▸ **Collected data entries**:
************

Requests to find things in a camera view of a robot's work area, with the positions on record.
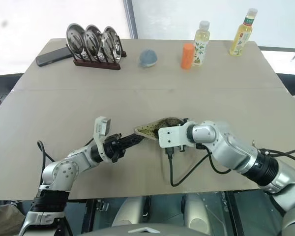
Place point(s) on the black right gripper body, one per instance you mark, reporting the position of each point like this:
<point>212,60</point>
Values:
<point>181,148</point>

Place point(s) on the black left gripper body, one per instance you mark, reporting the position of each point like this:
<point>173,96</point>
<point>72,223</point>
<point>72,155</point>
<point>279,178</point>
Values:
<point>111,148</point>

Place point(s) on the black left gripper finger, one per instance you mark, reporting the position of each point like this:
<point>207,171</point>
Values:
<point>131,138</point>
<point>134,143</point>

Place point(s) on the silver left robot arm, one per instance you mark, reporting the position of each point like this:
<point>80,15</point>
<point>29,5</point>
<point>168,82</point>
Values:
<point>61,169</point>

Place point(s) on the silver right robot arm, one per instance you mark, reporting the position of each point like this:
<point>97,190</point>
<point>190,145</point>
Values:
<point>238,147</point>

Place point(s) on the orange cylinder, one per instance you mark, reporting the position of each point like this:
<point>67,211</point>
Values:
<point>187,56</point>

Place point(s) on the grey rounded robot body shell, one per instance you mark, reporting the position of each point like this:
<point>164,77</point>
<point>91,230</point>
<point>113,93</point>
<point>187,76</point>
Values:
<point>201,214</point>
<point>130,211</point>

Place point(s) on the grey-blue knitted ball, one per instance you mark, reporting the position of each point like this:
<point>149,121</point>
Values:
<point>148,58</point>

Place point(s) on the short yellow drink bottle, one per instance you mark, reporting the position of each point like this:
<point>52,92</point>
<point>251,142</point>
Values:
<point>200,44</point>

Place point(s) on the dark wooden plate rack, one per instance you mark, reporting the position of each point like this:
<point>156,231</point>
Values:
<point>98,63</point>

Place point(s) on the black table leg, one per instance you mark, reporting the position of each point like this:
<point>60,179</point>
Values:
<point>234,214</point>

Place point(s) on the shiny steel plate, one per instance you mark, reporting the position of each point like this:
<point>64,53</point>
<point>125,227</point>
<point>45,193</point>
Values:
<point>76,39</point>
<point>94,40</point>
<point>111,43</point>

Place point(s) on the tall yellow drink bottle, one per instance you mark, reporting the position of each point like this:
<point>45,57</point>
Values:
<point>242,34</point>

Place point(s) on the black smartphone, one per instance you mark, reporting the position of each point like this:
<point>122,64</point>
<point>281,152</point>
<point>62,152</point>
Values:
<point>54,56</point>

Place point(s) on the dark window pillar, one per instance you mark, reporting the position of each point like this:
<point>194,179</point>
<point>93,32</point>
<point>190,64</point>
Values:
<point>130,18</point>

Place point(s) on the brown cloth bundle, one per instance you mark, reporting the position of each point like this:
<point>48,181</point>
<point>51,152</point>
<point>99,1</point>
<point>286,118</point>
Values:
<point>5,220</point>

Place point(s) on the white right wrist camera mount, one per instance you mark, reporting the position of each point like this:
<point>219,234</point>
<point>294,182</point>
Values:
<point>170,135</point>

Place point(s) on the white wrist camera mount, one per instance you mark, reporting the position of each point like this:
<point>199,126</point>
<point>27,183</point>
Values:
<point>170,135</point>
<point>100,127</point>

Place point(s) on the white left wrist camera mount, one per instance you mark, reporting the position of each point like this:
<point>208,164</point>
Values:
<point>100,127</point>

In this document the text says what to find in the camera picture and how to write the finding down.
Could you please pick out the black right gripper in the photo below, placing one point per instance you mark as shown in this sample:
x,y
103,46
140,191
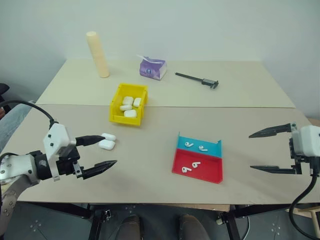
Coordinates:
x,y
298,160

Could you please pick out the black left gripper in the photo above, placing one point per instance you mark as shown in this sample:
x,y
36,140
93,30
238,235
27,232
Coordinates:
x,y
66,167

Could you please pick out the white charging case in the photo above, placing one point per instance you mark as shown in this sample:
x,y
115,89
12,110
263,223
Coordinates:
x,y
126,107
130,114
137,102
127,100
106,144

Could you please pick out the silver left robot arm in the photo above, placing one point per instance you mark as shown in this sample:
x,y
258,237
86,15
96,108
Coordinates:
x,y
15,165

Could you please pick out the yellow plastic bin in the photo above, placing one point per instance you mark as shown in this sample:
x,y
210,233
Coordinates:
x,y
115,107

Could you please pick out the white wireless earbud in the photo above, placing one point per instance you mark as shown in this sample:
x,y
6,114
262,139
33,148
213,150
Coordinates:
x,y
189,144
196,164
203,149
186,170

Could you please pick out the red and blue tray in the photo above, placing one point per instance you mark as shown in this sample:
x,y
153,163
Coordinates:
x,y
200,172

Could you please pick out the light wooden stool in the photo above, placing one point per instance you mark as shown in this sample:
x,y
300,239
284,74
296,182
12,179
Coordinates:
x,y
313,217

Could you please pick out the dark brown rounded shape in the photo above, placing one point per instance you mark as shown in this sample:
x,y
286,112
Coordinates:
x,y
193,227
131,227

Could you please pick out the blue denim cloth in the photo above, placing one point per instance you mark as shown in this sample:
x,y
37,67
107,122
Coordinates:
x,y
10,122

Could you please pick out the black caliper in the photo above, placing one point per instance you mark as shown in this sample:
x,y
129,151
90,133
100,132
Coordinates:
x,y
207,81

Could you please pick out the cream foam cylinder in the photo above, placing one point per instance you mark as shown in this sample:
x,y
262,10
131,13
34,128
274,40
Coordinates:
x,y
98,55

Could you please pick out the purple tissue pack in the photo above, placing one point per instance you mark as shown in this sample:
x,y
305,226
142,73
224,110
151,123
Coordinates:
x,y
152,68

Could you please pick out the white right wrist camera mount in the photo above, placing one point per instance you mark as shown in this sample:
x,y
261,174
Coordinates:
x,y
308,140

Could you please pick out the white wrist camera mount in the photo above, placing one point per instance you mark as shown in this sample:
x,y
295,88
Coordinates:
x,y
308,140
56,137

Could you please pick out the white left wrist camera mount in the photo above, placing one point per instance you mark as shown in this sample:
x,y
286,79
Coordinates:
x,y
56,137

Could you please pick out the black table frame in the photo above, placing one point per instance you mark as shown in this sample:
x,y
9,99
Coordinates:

************

▸ **Required action**: Up to and including the line with "<point>111,148</point>", repeat every line from the top of the entries exactly, but not the pictures.

▸ **Written answer**:
Requests to find things in a camera view of a robot's work area, with the positions on record.
Place point(s) on the black right gripper body, one per instance you mark, reporting the position of each point like this:
<point>212,60</point>
Values:
<point>181,148</point>

Place point(s) on the black left gripper body, one per instance you mark, reporting the position of each point like this:
<point>173,96</point>
<point>72,223</point>
<point>72,155</point>
<point>279,178</point>
Values:
<point>111,148</point>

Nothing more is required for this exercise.